I have a small utility for calling synchronous code using asyncio
in parallel.
import asyncio
from concurrent.futures import ThreadPoolExecutor
from asyncio import AbstractEventLoop, BaseEventLoop
async def call_many_async(fun, many_kwargs):
return await asyncio.gather(*[asyncio.to_thread(fun, **kwargs) for kwargs in many_kwargs])
def call_many(fun, many_kwargs):
loop = asyncio.get_event_loop()
if loop.is_running():
print('running loop scheduling there')
# implement the correct run inside the loop, without the run_until_complete which is crashing, because the loop already runs
future = asyncio.run_coroutine_threadsafe(call_many_async(fun, many_kwargs),
loop)
print('got the future')
res = future.result()
print('got the result')
return res
else:
return loop.run_until_complete(call_many_async(fun, many_kwargs))
and it works well when used from python
import time
def something_complex(param) -> int:
print(f"call started with {param=}")
time.sleep(0.1) # calling some time-costly API
print("call ended")
return 3 # returning the result
results = call_many(something_complex, ({"param": i} for i in range(1, 5)))
from python works without any problem, but I have problem with using it from IPython
in Jupyter, I just get
running loop scheduling there
got the future
and it hangs forever.
Originally I had just
def call_many(fun, many_kwargs):
loop = asyncio.get_event_loop()
return loop.run_until_complete(call_many_async(fun, many_kwargs))
but there I was getting the error
RuntimeError: This event loop is already running
How to solve it?
Of course the
results = await call_many_async(something_complex, ({"param": i} for i in range(1, 5)))
assert len(results) == 4
works, but I want to use the call_many
as part of the larger codebase which I will be calling from jupyter notebook.

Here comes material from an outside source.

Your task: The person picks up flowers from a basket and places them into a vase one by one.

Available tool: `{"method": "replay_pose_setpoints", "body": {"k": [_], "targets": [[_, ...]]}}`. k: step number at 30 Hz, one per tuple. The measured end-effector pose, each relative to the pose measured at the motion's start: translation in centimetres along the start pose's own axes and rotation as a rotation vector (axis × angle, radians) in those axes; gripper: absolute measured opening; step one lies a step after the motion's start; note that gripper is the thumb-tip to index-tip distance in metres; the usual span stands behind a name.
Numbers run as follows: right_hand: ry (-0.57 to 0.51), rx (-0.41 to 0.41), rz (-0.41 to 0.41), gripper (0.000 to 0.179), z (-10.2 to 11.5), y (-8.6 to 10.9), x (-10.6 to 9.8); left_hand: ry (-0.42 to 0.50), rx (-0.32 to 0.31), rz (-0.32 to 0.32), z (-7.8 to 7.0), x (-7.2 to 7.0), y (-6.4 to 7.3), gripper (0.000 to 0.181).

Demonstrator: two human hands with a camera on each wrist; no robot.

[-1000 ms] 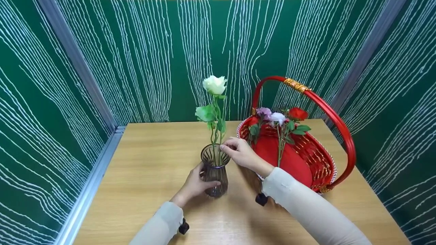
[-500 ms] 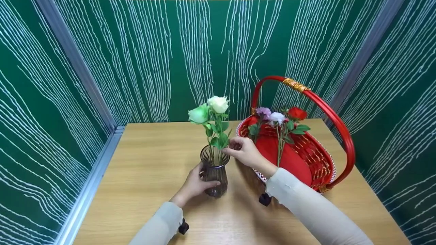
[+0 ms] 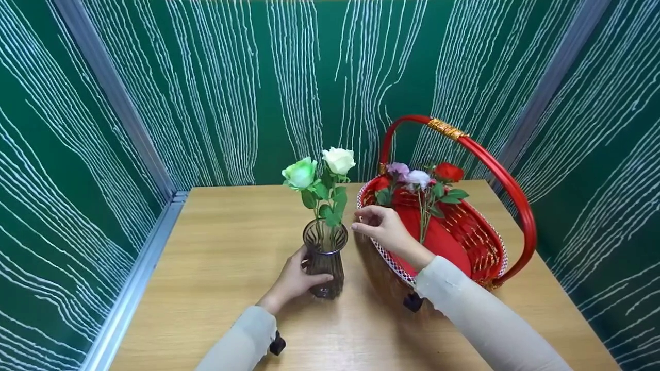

I have read the https://blog.jupyter.org/ipython-7-0-async-repl-a35ce050f7f7 but I did not find the solution, because I do not want to call the asynchronous code directly from the jupyter notebook cell, but from a synchronous code.
I want to avoid solutions using async def call_many(fun, many_kwargs)
because the whole point is to be able to use the code which is calling this function from several places without needing to have sync and async equivalent of the same thing.
I have seen How do I run Python asyncio code in a Jupyter notebook? but that explains how to call asyncio code directly, which I'm explaining above I'm not interested in.
jupyter runs its own eventloop in the main thread, which is why you can call await
from jupyter directly, also asyncio.run_coroutine_threadsafe states:
This function is meant to be called from a different OS thread than the one where the event loop is running.
so it is a deadlock to wait for it on the same thead. i would probably just run your eventloop in another thread.
import threading
import asyncio
async def call_many_async(fun, many_kwargs):
return await asyncio.gather(*[asyncio.to_thread(fun, **kwargs) for kwargs in many_kwargs])
def call_many(fun, many_kwargs):
result = None
def run_func():
nonlocal result
loop = asyncio.new_event_loop()
result = loop.run_until_complete(call_many_async(fun, many_kwargs))
thread = threading.Thread(target=run_func)
thread.start()
thread.join()
return result
import time
def something_complex(param) -> int:
print(f"call started with {param=}")
time.sleep(0.1) # calling some time-costly API
print("call ended")
return 3 # returning the result
results = call_many(something_complex, ({"param": i} for i in range(1, 5)))
otherwise you can totally just stack async
calls all the way from jupyter's main execution point down to your code, by making all functions async
and await
each and every one.
import asyncio
async def call_many_async(fun, many_kwargs):
return await asyncio.gather(*[asyncio.to_thread(fun, **kwargs) for kwargs in many_kwargs])
async def call_many(fun, many_kwargs):
return await call_many_async(fun, many_kwargs)
fut = call_many(something_complex, ({"param": i} for i in range(1, 5)))
results = await fut
lastly if you are only using to_thread
you might just create and use ThreadPoolExecutor and directly call its .map
function, and not have to create or use an eventloop.
from concurrent.futures import ThreadPoolExecutor
def call_many(fun, many_kwargs):
result = None
with ThreadPoolExecutor() as pool:
return list(pool.map(fun, many_kwargs))
import time
def something_complex(param) -> int:
print(f"call started with {param=}")
time.sleep(0.1) # calling some time-costly API
print("call ended")
return 3 # returning the result
results = call_many(something_complex, ({"param": i} for i in range(1, 5)))